> **Task details**: Some lines in the material below hold the word "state". Copy all of them.

> **Source material**:
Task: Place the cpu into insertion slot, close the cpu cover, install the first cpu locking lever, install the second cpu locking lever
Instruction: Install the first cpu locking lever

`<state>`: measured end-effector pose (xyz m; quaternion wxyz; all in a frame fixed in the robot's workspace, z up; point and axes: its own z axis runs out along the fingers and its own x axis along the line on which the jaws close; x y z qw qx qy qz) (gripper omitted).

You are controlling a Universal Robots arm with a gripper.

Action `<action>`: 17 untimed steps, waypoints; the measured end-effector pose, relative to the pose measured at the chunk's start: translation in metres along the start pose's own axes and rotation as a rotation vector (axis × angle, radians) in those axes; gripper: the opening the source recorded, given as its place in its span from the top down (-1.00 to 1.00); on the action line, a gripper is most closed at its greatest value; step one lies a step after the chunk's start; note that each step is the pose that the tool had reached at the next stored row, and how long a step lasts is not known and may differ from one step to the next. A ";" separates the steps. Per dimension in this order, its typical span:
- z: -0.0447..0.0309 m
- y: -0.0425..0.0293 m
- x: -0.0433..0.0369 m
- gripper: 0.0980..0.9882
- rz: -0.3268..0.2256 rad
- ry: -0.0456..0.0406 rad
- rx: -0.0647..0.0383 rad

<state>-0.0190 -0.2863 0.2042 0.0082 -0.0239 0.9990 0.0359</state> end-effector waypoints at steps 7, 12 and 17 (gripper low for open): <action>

> **Completed exercise**:
`<state>`: measured end-effector pose (xyz m; quaternion wxyz; all in a frame fixed in the robot's workspace, z up; point and axes: its own z axis runs out along the fingers and its own x axis along the line on which the jaws close; x y z qw qx qy qz) (gripper omitted).
<state>-0.0190 -0.2863 0.2042 0.0082 -0.0239 0.9990 0.0359</state> end-effector waypoints at steps 7, 12 and 17 (gripper low for open): <action>

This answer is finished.